┌─ DATA SEGMENT
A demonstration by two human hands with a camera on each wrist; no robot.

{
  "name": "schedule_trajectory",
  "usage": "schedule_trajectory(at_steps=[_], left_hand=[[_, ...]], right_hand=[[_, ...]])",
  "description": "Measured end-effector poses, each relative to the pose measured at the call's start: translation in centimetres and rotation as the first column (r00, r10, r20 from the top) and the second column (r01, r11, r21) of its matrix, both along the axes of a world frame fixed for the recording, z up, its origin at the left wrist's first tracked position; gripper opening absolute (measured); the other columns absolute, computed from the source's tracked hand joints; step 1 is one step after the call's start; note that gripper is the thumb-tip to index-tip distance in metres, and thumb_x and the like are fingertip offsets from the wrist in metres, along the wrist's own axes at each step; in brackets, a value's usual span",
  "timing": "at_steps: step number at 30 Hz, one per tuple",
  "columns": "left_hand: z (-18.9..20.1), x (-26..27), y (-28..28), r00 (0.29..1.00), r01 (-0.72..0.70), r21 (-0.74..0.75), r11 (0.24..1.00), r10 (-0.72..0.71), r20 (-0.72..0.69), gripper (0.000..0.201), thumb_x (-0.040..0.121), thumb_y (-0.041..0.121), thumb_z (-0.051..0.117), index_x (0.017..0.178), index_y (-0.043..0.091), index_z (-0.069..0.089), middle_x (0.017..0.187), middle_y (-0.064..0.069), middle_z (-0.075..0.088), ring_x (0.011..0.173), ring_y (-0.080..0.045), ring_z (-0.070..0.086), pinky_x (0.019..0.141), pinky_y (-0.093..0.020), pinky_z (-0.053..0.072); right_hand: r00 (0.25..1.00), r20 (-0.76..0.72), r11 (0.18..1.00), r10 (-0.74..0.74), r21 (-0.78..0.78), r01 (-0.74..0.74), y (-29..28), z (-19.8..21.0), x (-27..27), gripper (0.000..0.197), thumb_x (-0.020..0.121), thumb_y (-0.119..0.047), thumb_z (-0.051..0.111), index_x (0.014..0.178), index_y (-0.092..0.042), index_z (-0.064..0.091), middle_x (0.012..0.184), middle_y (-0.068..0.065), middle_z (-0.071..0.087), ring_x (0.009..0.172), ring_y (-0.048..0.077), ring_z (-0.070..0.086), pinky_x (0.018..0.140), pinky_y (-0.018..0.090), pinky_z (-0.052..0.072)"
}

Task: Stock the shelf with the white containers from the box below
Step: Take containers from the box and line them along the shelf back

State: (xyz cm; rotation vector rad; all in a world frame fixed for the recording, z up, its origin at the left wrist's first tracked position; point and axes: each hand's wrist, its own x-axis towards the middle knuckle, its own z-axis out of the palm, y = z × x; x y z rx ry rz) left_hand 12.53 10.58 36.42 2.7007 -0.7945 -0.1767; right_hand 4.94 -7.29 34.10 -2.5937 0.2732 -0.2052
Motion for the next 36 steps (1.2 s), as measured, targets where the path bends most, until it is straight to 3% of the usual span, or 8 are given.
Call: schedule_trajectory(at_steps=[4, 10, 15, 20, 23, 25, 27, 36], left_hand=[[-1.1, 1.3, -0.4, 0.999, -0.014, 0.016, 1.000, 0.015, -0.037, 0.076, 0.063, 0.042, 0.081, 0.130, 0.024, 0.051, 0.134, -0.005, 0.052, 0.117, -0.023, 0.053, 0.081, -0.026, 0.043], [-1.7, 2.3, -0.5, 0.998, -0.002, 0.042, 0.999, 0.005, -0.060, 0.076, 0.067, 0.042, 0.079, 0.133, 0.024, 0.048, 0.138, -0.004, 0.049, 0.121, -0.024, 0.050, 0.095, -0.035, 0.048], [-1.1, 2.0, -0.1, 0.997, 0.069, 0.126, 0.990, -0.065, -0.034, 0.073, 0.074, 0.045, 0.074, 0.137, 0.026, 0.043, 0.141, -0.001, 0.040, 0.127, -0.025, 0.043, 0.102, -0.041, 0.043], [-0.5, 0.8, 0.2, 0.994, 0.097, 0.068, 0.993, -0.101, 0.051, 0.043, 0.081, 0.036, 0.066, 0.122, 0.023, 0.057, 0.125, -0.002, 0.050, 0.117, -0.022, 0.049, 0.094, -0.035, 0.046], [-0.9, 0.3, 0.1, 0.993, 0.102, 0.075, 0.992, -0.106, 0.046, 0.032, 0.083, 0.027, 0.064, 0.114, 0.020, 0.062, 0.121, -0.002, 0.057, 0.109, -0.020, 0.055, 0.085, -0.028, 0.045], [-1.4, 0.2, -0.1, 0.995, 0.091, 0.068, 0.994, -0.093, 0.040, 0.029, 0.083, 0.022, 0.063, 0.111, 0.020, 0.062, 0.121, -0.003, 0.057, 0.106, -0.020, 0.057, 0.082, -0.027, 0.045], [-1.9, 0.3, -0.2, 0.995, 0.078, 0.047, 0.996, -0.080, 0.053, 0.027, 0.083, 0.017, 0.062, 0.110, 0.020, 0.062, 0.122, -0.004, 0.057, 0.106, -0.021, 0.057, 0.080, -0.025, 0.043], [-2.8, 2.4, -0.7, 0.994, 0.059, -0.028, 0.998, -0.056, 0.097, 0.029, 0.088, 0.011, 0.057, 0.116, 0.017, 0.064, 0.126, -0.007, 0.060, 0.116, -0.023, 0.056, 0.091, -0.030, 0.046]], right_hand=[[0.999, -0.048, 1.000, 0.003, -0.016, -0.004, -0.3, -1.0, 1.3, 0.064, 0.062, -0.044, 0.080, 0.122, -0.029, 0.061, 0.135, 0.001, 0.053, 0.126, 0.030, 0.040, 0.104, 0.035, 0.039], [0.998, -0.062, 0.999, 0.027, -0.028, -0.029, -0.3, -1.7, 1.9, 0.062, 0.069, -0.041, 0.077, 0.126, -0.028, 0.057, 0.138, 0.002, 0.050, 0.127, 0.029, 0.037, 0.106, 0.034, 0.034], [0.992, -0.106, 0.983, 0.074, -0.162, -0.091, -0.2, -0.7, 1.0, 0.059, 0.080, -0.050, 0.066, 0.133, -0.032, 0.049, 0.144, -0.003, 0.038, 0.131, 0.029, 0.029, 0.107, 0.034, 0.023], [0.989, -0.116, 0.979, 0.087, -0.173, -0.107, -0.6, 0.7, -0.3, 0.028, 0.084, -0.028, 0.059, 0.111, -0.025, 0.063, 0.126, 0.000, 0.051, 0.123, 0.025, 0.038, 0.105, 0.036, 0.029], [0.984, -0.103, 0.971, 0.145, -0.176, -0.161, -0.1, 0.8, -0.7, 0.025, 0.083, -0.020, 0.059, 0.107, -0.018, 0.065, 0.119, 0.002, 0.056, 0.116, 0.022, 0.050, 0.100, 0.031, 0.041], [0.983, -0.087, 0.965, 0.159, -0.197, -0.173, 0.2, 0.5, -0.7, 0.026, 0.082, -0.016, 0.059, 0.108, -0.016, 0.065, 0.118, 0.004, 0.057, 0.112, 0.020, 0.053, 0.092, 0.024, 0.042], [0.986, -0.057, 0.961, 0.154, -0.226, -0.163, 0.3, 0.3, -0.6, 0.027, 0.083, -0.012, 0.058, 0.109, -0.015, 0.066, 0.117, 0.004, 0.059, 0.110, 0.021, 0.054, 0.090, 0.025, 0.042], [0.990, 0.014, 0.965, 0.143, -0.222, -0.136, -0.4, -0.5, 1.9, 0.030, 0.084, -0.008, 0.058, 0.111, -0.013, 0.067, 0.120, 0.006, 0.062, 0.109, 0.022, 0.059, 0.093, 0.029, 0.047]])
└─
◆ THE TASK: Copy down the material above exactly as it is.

◆ RESPONSE BELOW:
A demonstration by two human hands with a camera on each wrist; no robot.

{
  "name": "schedule_trajectory",
  "usage": "schedule_trajectory(at_steps=[_], left_hand=[[_, ...]], right_hand=[[_, ...]])",
  "description": "Measured end-effector poses, each relative to the pose measured at the call's start: translation in centimetres and rotation as the first column (r00, r10, r20 from the top) and the second column (r01, r11, r21) of its matrix, both along the axes of a world frame fixed for the recording, z up, its origin at the left wrist's first tracked position; gripper opening absolute (measured); the other columns absolute, computed from the source's tracked hand joints; step 1 is one step after the call's start; note that gripper is the thumb-tip to index-tip distance in metres, and thumb_x and the like are fingertip offsets from the wrist in metres, along the wrist's own axes at each step; in brackets, a value's usual span",
  "timing": "at_steps: step number at 30 Hz, one per tuple",
  "columns": "left_hand: z (-18.9..20.1), x (-26..27), y (-28..28), r00 (0.29..1.00), r01 (-0.72..0.70), r21 (-0.74..0.75), r11 (0.24..1.00), r10 (-0.72..0.71), r20 (-0.72..0.69), gripper (0.000..0.201), thumb_x (-0.040..0.121), thumb_y (-0.041..0.121), thumb_z (-0.051..0.117), index_x (0.017..0.178), index_y (-0.043..0.091), index_z (-0.069..0.089), middle_x (0.017..0.187), middle_y (-0.064..0.069), middle_z (-0.075..0.088), ring_x (0.011..0.173), ring_y (-0.080..0.045), ring_z (-0.070..0.086), pinky_x (0.019..0.141), pinky_y (-0.093..0.020), pinky_z (-0.053..0.072); right_hand: r00 (0.25..1.00), r20 (-0.76..0.72), r11 (0.18..1.00), r10 (-0.74..0.74), r21 (-0.78..0.78), r01 (-0.74..0.74), y (-29..28), z (-19.8..21.0), x (-27..27), gripper (0.000..0.197), thumb_x (-0.020..0.121), thumb_y (-0.119..0.047), thumb_z (-0.051..0.111), index_x (0.014..0.178), index_y (-0.092..0.042), index_z (-0.064..0.091), middle_x (0.012..0.184), middle_y (-0.068..0.065), middle_z (-0.071..0.087), ring_x (0.009..0.172), ring_y (-0.048..0.077), ring_z (-0.070..0.086), pinky_x (0.018..0.140), pinky_y (-0.018..0.090), pinky_z (-0.052..0.072)"
}

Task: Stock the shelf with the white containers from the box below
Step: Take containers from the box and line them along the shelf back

State: (xyz cm; rotation vector rad; all in a world frame fixed for the recording, z up, its origin at the left wrist's first tracked position; point and axes: each hand's wrist, its own x-axis towards the middle knuckle, its own z-axis out of the palm, y = z × x; x y z rx ry rz) left_hand 12.53 10.58 36.42 2.7007 -0.7945 -0.1767; right_hand 4.94 -7.29 34.10 -2.5937 0.2732 -0.2052
Motion for the next 36 steps (1.2 s), as measured, targets where the path bends most, until it is straight to 3% of the usual span, or 8 are given.
Call: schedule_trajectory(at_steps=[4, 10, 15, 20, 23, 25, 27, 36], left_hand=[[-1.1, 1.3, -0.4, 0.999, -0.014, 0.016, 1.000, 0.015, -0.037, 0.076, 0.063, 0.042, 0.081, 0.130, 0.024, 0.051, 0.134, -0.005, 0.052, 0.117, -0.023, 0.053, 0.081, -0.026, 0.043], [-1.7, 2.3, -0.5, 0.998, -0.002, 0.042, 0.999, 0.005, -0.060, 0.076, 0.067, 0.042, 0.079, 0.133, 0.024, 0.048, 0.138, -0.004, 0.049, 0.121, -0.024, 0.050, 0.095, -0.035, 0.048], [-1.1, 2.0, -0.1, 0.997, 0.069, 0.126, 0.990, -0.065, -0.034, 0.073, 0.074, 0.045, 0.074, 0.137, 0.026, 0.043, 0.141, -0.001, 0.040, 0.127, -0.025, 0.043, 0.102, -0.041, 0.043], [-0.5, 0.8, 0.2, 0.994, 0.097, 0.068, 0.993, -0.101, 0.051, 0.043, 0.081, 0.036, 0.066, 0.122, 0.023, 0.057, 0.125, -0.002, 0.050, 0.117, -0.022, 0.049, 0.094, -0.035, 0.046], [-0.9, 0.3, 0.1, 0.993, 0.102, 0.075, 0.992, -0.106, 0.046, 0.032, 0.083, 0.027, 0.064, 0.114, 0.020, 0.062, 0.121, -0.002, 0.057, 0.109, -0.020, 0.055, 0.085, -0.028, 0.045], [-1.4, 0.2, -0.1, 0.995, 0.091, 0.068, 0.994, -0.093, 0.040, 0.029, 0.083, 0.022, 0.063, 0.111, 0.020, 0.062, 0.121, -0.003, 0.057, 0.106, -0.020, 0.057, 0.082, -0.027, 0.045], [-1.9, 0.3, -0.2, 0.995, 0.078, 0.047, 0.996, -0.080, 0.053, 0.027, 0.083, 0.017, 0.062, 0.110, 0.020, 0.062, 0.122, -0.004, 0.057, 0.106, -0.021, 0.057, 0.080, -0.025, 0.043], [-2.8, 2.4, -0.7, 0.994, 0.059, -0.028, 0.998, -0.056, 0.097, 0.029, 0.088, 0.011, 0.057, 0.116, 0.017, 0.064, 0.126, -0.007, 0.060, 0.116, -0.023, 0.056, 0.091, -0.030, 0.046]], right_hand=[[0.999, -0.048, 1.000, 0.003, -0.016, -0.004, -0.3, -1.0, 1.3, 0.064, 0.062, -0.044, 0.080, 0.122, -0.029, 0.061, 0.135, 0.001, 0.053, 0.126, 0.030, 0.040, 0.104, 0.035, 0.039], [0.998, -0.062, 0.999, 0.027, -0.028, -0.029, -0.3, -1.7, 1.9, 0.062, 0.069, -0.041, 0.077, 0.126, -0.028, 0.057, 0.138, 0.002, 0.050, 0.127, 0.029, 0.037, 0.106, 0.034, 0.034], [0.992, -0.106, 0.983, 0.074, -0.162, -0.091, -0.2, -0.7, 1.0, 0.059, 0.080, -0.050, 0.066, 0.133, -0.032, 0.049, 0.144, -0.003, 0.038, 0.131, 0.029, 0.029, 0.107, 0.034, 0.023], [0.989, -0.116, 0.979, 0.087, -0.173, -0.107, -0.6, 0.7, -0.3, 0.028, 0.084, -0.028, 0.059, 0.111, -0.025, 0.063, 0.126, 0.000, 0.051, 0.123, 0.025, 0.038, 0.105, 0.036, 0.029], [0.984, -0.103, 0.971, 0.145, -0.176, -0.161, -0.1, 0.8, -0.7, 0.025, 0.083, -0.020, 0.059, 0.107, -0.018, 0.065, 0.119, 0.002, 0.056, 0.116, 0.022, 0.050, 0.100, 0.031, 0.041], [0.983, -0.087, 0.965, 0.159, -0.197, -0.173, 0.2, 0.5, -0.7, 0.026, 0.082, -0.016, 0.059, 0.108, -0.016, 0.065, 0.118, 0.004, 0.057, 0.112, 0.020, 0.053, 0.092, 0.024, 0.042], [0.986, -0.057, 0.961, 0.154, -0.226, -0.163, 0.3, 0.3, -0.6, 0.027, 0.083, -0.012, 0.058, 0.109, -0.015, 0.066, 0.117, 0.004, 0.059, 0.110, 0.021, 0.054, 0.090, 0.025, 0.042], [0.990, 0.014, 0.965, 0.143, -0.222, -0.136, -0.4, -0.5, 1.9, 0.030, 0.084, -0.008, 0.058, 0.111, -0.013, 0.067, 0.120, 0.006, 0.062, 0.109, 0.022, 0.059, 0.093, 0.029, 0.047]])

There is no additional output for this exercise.